O top dos produtos com maiores subidas é liderado pelas viagens de avião, cujos preços praticamente duplicaram de preço (mais 101,4%) nos voos internacionais entre fevereiro e agosto. Para este salto há vários fatores a considerar. A começar pelo fim gradual das restrições de viagens e a retoma em força do setor e do turismo pós-pandemia, mas também o efeito sazonal que faz com que as viagens sejam mais caras na época alta de procura.
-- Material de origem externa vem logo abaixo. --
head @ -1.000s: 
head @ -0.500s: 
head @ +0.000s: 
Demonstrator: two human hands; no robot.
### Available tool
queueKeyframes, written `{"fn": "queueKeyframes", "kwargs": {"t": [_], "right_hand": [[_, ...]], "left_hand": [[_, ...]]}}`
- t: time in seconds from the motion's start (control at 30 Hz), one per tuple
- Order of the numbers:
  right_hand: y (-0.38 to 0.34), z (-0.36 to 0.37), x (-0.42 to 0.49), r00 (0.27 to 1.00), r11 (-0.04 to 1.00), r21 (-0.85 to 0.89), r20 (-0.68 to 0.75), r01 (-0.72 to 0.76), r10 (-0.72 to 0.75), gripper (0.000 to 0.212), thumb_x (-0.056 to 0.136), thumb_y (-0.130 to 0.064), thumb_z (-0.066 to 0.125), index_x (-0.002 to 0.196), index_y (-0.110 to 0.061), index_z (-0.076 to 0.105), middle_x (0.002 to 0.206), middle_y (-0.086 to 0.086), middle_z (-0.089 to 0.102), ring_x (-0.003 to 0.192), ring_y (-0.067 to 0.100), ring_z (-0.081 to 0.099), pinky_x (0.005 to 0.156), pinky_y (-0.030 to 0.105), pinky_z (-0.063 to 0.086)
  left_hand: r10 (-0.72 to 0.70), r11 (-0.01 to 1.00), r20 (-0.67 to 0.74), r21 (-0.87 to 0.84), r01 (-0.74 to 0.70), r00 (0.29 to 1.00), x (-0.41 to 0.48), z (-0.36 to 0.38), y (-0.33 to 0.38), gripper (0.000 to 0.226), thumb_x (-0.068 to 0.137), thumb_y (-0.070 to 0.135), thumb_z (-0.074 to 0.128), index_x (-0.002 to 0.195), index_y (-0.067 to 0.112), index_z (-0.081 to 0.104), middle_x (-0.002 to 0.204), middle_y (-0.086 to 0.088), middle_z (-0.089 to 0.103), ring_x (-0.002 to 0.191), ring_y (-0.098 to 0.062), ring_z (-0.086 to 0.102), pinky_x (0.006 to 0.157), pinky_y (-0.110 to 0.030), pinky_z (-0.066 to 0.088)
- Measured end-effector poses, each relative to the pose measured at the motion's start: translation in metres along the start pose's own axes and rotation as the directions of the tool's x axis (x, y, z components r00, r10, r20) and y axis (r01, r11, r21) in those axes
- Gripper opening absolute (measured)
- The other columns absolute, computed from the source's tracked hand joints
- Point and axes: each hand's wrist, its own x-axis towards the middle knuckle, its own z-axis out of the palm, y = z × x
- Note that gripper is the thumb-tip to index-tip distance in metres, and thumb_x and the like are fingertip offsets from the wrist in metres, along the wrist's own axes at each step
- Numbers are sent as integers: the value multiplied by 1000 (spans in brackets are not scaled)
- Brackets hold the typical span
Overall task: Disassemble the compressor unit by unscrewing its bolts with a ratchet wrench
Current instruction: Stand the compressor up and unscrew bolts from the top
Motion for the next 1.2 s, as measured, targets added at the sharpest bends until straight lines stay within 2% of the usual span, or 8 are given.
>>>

A aviação é também um dos setores mais expostos à escalada do preço dos combustíveis, neste caso do jetfuel.

Produtos cujos preços mais pesaram para a inflação no período da guerra da Ucrânia

Outro dos protagonistas dos aumentos de preço nos seis meses de guerra são os óleos alimentares cujos preços subiram 36%. Este foi um dos produtos que mais disparou com o impacto da invasão na Ucrânia, que é um grande produtor de girassóis.

A carne também sofreu um dos maiores aumentos — 25% nas aves e 23,4% no porco. E neste caso também a eletricidade (e o gás natural) são apontados como responsáveis pelo agravamento dos custos de produção e dos preços cobrados. Em comunicado, a Associação Portuguesa dos Industriais de Carnes alertou para a “situação incomportável das indústrias de carne face ao aumento do preço de energia elétrica e do gás que se praticam atualmente em Portugal”.

A fatura da eletricidade destes industriais tem sofrido agravamentos entre 0s 150% e os 261% e no gás natural os custos chegam a ser quatro vezes maiores. “Este aumento de energia tem um enorme impacto na atividade dos nossos associados, indústrias de carne, e uma vez que a energia poderá ser o único fator de produção onde o Estado pode intervir diretamente” a associação diz que “é fundamental a promoção pelo Estado de medidas de apoio” tal como fez para outros setores e à semelhança do que sucedeu na vizinha Espanha.